# THE DATA
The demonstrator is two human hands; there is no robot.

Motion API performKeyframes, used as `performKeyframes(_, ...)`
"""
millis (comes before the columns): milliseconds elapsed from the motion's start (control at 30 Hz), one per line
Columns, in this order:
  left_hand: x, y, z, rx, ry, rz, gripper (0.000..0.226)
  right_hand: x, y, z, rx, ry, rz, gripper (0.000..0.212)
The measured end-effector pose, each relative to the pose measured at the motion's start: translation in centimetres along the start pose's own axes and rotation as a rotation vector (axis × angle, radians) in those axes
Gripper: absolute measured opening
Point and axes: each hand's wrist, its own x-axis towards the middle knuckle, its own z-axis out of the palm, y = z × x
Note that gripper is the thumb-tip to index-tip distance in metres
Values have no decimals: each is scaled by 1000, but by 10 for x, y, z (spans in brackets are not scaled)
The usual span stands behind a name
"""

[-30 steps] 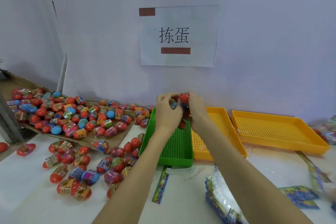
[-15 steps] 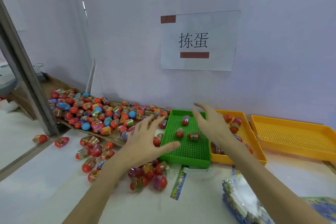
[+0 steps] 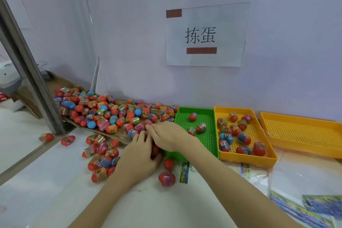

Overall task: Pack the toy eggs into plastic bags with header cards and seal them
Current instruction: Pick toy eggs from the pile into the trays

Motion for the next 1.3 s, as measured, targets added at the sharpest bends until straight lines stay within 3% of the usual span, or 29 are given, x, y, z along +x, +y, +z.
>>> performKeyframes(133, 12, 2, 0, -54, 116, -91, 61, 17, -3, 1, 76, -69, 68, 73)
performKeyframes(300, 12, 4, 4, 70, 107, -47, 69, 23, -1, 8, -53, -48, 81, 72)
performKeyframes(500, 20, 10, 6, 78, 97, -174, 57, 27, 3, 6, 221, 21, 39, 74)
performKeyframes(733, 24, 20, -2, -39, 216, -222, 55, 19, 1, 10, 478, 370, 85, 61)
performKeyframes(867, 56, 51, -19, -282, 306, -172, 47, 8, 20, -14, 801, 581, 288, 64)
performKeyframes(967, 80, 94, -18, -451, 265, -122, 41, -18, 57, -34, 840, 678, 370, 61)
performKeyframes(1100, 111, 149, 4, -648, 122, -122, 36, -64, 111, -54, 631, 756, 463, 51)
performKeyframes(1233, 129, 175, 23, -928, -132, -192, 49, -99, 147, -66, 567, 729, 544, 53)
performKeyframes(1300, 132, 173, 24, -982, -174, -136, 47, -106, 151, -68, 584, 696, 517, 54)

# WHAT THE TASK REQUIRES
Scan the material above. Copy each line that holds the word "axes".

# TASK RESULT
The measured end-effector pose, each relative to the pose measured at the motion's start: translation in centimetres along the start pose's own axes and rotation as a rotation vector (axis × angle, radians) in those axes
Point and axes: each hand's wrist, its own x-axis towards the middle knuckle, its own z-axis out of the palm, y = z × x

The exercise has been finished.